YOUR INSTRUCTIONS -> Among the lines of the material below, count those with the string "pairs". Give the number alone.

RECORDS PROVIDED ->
_____

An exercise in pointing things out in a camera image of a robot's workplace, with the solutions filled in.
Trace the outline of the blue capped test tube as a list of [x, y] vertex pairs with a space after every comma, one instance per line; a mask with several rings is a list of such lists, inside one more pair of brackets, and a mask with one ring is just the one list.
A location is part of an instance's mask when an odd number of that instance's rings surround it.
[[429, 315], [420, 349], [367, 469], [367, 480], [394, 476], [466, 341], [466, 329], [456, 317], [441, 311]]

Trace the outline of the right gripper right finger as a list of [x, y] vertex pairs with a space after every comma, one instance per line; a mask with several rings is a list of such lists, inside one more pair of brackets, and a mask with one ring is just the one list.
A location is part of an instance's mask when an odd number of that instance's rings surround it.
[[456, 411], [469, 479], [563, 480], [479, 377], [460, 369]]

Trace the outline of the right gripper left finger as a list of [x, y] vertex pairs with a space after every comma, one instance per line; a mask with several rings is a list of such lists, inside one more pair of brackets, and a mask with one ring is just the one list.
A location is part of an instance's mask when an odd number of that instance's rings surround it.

_____

ANSWER -> 3